PROBLEM TO WORK ON: Copy, exactly and without additions, every line in the records below from the one holding "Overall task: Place" through the one holding "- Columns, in", both ends included.

Records from a data collection:
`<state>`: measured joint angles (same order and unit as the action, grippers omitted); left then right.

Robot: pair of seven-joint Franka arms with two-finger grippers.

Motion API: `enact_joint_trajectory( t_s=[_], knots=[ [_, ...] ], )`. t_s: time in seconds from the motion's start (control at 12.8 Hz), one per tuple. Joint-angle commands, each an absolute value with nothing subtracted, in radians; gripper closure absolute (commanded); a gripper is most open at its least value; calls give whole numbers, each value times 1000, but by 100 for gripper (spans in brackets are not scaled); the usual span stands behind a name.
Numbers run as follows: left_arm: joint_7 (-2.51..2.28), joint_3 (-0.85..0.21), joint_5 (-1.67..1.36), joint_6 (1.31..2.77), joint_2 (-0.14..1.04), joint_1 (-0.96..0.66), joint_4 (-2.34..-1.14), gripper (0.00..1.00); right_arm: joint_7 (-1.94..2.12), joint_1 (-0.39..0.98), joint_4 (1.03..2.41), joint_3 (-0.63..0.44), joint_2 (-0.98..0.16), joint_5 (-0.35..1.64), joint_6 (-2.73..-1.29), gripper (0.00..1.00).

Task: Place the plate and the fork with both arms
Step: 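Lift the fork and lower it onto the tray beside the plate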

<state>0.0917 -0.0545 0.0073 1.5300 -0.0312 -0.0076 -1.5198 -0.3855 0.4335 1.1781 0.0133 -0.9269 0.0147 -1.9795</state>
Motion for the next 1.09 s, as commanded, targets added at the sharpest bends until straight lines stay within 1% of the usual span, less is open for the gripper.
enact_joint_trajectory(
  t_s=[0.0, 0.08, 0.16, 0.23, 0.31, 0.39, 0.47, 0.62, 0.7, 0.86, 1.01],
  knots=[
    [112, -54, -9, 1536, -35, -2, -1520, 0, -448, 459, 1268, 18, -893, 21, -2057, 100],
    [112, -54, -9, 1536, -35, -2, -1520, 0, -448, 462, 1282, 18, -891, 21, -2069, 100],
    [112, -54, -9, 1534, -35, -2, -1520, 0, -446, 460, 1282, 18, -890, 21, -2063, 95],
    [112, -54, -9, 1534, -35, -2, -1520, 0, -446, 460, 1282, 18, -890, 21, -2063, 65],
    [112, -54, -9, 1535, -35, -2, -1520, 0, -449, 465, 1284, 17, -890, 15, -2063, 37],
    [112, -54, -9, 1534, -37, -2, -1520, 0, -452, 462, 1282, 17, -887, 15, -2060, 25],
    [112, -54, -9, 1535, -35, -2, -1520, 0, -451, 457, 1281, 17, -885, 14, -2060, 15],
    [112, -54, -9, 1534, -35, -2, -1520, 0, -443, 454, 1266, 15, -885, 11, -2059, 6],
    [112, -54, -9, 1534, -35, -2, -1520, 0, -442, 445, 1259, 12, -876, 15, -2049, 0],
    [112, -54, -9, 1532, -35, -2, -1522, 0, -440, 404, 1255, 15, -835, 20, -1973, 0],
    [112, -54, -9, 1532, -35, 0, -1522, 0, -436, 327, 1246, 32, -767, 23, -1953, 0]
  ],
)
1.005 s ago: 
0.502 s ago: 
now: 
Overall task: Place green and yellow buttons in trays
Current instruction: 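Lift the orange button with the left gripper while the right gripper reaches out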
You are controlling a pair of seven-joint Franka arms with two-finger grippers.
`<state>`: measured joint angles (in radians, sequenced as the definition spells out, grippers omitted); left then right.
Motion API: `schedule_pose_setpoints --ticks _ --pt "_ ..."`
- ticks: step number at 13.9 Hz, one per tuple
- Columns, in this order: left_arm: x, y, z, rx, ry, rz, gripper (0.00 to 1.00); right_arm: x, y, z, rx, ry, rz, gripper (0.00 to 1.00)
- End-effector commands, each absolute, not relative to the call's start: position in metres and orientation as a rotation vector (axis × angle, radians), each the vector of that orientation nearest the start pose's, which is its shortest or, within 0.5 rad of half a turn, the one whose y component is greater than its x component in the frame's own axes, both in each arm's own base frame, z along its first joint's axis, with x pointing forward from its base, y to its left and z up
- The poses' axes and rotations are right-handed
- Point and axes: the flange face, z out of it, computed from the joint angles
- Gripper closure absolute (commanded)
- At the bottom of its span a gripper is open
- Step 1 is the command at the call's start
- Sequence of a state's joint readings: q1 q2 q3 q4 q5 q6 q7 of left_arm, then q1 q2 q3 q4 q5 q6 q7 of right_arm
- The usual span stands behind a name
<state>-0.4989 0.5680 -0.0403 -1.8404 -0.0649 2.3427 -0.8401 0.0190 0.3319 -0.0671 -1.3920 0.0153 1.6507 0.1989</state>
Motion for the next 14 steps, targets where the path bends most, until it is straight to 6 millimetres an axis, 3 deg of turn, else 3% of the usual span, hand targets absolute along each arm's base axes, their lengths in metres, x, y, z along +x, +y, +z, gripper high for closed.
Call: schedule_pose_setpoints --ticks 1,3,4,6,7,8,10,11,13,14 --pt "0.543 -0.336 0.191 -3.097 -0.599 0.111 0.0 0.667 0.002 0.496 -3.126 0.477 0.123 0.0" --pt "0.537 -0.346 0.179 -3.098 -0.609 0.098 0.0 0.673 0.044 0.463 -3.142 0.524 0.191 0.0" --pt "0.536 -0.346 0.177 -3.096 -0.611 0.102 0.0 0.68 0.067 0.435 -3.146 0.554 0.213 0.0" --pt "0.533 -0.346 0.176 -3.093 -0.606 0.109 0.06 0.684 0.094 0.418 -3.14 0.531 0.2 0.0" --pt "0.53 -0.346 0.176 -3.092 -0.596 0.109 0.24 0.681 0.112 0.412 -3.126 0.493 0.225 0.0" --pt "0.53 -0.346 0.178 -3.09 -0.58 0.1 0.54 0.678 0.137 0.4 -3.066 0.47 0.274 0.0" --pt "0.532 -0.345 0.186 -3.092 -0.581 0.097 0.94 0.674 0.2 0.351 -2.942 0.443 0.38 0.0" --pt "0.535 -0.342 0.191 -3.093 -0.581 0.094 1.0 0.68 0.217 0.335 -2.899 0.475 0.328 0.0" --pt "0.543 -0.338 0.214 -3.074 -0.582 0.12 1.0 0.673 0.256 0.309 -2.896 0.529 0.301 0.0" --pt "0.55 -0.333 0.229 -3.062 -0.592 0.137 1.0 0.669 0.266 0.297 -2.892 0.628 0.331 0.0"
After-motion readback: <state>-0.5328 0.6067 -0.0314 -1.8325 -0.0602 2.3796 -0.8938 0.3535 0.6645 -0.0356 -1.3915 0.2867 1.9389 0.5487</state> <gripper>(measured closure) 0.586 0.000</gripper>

REPLY:
Overall task: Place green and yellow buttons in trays
Current instruction: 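Lift the orange button with the left gripper while the right gripper reaches out
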You are controlling a pair of seven-joint Franka arms with two-finger grippers.
`<state>`: measured joint angles (in radians, sequenced as the definition spells out, grippers omitted); left then right.
Motion API: `schedule_pose_setpoints --ticks _ --pt "_ ..."`
- ticks: step number at 13.9 Hz, one per tuple
- Columns, in this order: left_arm: x, y, z, rx, ry, rz, gripper (0.00 to 1.00); right_arm: x, y, z, rx, ry, rz, gripper (0.00 to 1.00)

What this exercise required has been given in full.